A massless spring is attached to a support at one end and has a 2.0 μC charge glued to the other end. A -4.0 μC charge is slowly brought near. The spring has stretched 1.2 cm when the charges are 1.5 cm apart.
What is the spring constant of the spring?
k = ?
To find the spring constant (k), we can use Hooke's Law, which states that the force exerted by a spring is directly proportional to the displacement from its equilibrium position.
The formula for Hooke's Law is: F = -kx
Where:
F = Force exerted by the spring
k = Spring constant
x = Displacement from the equilibrium position
In this case, the displacement (x) is 1.2 cm, and the force (F) is the force exerted by the spring.
However, we need to consider the forces due to both charges.
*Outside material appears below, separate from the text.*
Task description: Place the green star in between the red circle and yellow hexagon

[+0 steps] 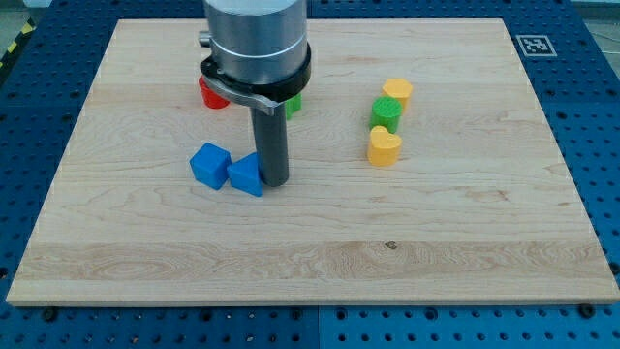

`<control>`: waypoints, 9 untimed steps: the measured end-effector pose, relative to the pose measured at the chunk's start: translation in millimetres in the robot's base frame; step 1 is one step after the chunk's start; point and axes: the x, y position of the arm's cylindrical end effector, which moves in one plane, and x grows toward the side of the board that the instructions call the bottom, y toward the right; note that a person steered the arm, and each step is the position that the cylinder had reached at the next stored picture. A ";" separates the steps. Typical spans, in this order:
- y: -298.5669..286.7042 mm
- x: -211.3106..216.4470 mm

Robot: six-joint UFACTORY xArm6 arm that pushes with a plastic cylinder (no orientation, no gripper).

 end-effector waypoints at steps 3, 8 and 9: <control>-23.3 0.0; -26.2 -42.1; -20.3 -54.0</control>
The force between two point charges can be calculated using Coulomb's Law:
F = k_e * |q1 * q2| / r^2
Where:
F = Force between the charges
k_e = Coulomb's constant (8.99 x 10^9 N*m^2/C^2)
q1 and q2 = Charges of the two objects
r = Distance between the charges
In this case, q1 = 2.0 μC and q2 = -4.0 μC, and the distance (r) is 1.5 cm.
First, let's convert the charges to Coulombs:
2.0 μC = 2.0 x 10^-6 C
-4.0 μC = -4.0 x 10^-6 C
Next, let's convert the distance to meters:
1.5 cm = 1.5 x 10^-2 m
Now, let's calculate the force between the charges using Coulomb's Law:
F = (8.99 x 10^9 N*m^2/C^2) * |(2.0 x 10^-6 C) * (-4.0 x 10^-6 C)| / (1.5 x 10^-2 m)^2
F = (8.99 x 10^9 N*m^2/C^2) * (8.0 x 10^-12 C^2) / (2.25 x 10^-4 m^2)
F = 2.78 N
Since the displacement x is 1.2 cm = 1.2 x 10^-2 m, and the force F is 2.78 N, we can use Hooke's Law to find the spring constant (k):
2.78 N = -k * (1.2 x 10^-2 m)
Let's solve for k:
k = -2.78 N / (1.2 x 10^-2 m)
k ≈ -231.7 N/m (Approximately)
To find the spring constant (k) of the massless spring, we need to use Hooke's Law, which states that the force exerted by a spring is directly proportional to the displacement produced:
F = -kx
Where:
F is the force exerted by the spring,
k is the spring constant, and
x is the displacement from the equilibrium position.
In this scenario, we are given the displacement (x) as 1.2 cm, and we need to find the spring constant (k). However, we don't have the force (F) directly, so we need to find it using the formula for the electric force between two charged objects:
F = k_e * (|q1 * q2| / r^2)
Where:
F is the electric force between the charges,
k_e is the electrostatic constant (8.99 x 10^9 Nm^2/C^2),
q1 and q2 are the charges,
and r is the distance between the charges.
Here, q1 is 2.0 μC and q2 is -4.0 μC, which we convert to Coulombs as 2.0 x 10^-6 C and -4.0 x 10^-6 C, respectively. The distance (r) is given as 1.5 cm, which we convert to meters as 1.5 x 10^-2 m.
Now, we can equate the electric force with the force from the spring:
F = -kx
k_e * (|q1 * q2| / r^2) = k * x
Substituting the given values:
8.99 x 10^9 Nm^2/C^2 * (|2.0 x 10^-6 C * -4.0 x 10^-6 C| / (1.5 x 10^-2 m)^2) = k * 1.2 x 10^-2 m
Now, we can solve for k:
k = (8.99 x 10^9 Nm^2/C^2 * (2.0 x 10^-6 C * 4.0 x 10^-6 C) / (1.5 x 10^-2 m)^2) / (1.2 x 10^-2 m)
k ≈ 7.1 N/m
Therefore, the spring constant (k) is approximately 7.1 N/m.